[SUPPORT] Spark write path silently ignores spark.sql.parquet.outputTimestampType and hoodie.parquet.outputtimestamptype

## Describe the problem you faced

When writing a Hudi table via the Spark DataSource, the Parquet file's timestamp column logical type is always `TIMESTAMP(MICROS, isAdjustedToUTC=true)` for Spark `TimestampType` columns, regardless of what the user requests via:

1. SparkSession config `spark.sql.parquet.outputTimestampType=TIMESTAMP_MILLIS` (or `INT96`), or
2. The documented Hudi write option `hoodie.parquet.outputtimestamptype=TIMESTAMP_MILLIS`.

In contrast, Spark's own Parquet writer (`df.write.parquet(...)`) under the **same SparkSession** honors both `TIMESTAMP_MILLIS` and `INT96`.

This means Hudi-written tables cannot:
- store timestamps as `TIMESTAMP(MILLIS, …)` for downstream consumers that expect millisecond-precision Parquet, or
- store timestamps as `INT96` for legacy Hive/Impala readers that require INT96.
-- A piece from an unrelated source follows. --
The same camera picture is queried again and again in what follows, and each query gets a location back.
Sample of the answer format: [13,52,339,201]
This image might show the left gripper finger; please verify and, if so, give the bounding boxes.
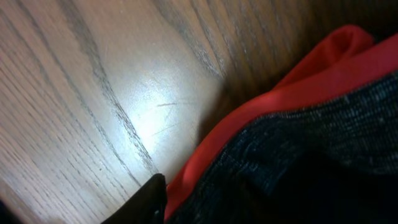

Data values round-trip correctly (MICROS is the higher-precision encoding, so no value information is lost) — but it silently breaks (a) storage workflows targeting MILLIS for smaller files and (b) interop with readers requiring INT96. It also means the documented `hoodie.parquet.outputtimestamptype` config has no effect.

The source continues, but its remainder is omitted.